Most people know the game has some crazy shark creatures and that it looked ridiculously good for a 3D indie shooter in the early trailers. Yet few people really grasp what exactly the Interstellar Marines trilogy is supposed to play like.
The most simplistic way to explain Interstellar Marines is to say it's a non-linear story-driven cooperative sci-fi FPS with RPG elements and a focus on realism and player choice. Try saying that ten times in one breath. If you absolutely had to pick games to compare it to, you could say it is like Deus Ex meets Rainbow Six in space, although that doesn't quite do justice to the ambitious project.
The game's universe features a human race, 13 years after it has taken its first steps in colonizing another solar system. In this future, the Interstellar Treaty Organization (ITO) is humanity's interplanetary umbrella organization -- the future's space-NATO.
But rather than the ITO being a type of utopian Federation, Spartan-fielding UNSC, or space-beefcaked Coalition of Ordered Governments, humanity's ventures into space are organized in a more realistic sci-fi manner. In a way, the ITO is more like the Alien franchise's Weyland-Yutani corporation.
The Interstellar Marines themselves have to go through a training process, which the game's pre-release preview games like Bullseye, Running Man and the upcoming Deadlock are meant to reflect in a camouflaged manner. After being recommended for reassignment to the Interstellar Marines program following a routine mission turned disaster, you and your AI or co-op buddies land on research station Xeno-13 for your first official mission near the start of the game.

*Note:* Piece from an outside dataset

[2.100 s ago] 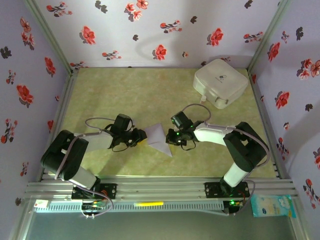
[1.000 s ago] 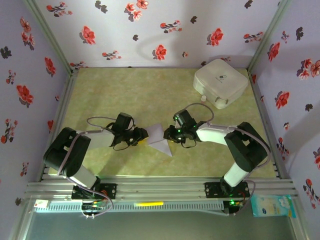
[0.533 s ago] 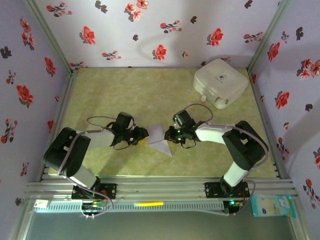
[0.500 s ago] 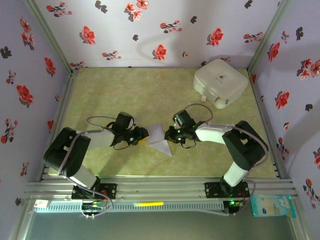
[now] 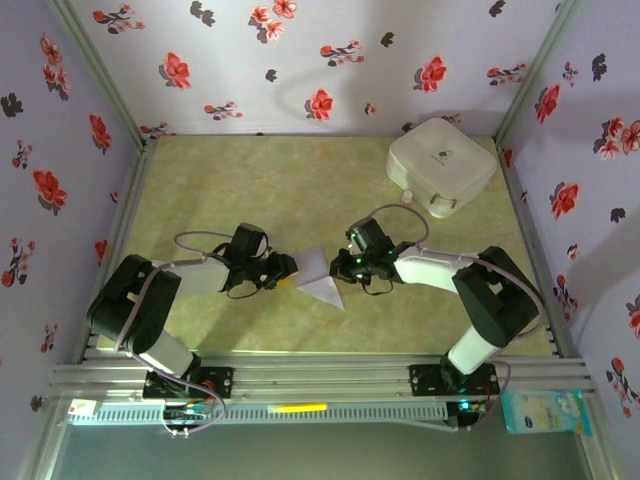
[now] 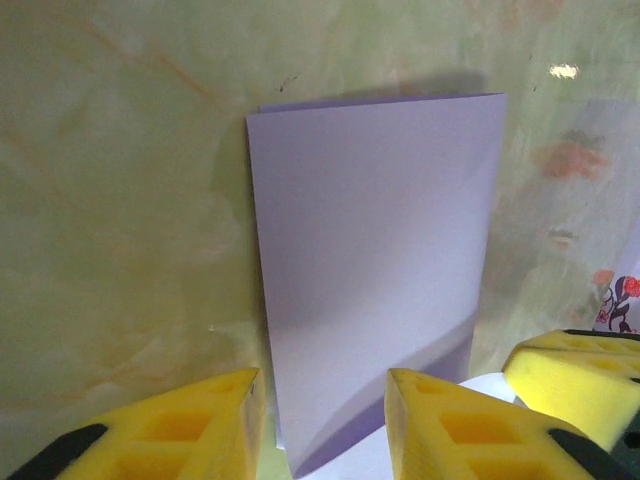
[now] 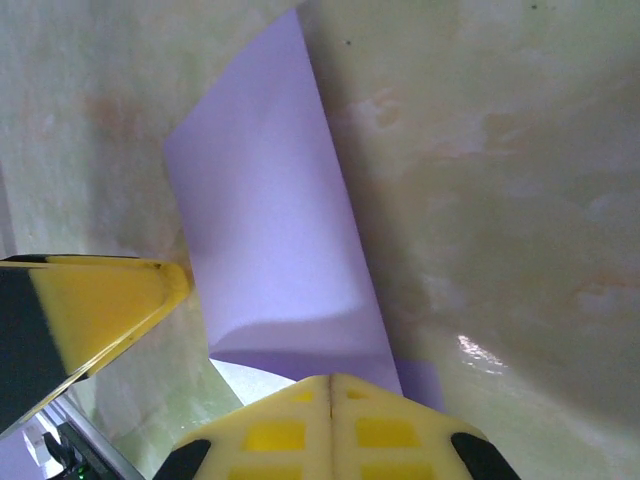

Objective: Fold a paper plane with a square sheet of paper (pick it up from the middle)
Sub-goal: Fourth fold the wing at the center of the table.

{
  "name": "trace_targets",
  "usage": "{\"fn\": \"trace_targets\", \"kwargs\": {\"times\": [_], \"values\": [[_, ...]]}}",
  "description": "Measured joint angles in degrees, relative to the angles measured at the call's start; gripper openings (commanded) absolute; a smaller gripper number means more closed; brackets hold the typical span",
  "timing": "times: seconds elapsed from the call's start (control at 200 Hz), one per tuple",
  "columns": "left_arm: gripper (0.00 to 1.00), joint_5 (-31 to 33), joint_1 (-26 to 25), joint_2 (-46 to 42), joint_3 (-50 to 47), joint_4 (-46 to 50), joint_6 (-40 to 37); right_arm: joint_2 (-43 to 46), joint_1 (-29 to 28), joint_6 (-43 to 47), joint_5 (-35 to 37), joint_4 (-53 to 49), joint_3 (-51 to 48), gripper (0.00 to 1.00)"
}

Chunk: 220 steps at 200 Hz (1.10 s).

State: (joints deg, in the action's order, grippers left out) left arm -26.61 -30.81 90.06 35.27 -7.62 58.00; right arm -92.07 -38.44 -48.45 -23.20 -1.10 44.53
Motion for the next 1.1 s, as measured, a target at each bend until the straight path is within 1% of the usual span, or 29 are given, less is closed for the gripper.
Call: {"fn": "trace_targets", "kwargs": {"times": [0.255,0.32,0.59,0.885,1.1], "values": [[0.38,0.0,0.0,0.0,0.6,0.4,0.0,1.0,0.1,-0.6,-0.7,1.3,-1.1,0.02],[0.41,0.0,0.0,0.0,0.7,0.4,0.0,1.3,0.1,-0.9,-0.9,1.5,-1.2,0.02],[0.43,0.0,0.0,0.0,0.7,0.4,0.0,2.2,0.3,-1.7,-1.2,3.7,-2.2,0.01],[0.43,0.0,0.0,0.6,0.7,0.4,0.0,3.2,1.1,-3.4,-1.7,7.6,-5.1,0.01],[0.39,-0.1,0.0,0.9,1.1,0.2,0.0,3.2,1.3,-4.6,-2.3,9.7,-6.4,0.01]]}}
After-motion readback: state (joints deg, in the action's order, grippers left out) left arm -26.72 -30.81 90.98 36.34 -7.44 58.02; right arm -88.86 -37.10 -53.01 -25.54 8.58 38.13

On this station in one of the ITO's unregistered quadrants of our solar system, the ITO runs viral and biological weapon development programs. Each section of the station is compartmentalized and watched over by an AI called 'SARA' to reduce risks in case something goes wrong. Some of it might be for the good of mankind, but as you would expect from a giant space-age organization, not all of it the research the ITO can do in the hidden stretches of space is meant for public eyes. And of course, something always goes wrong.
After a scientist is infected by a virus in the viral labs, SARA locks down the entire station. It's the job of your merry squad of handpicked former Special Forces members to jump into action and resolve the situation. But how you do this, and who you do it with, is entirely up to you.
One section the game director Kim Haar Jørgensen described will see you armed with only a flashlight, traveling underwater in a submerged section of the bio-research labs in something that evokes Alien: Resurrection. It's in these labs where you'll encounter the iconic land shark creatures, the result of one of ITO's genetic research in cross-pollinating predator DNA to create the perfect killing machine.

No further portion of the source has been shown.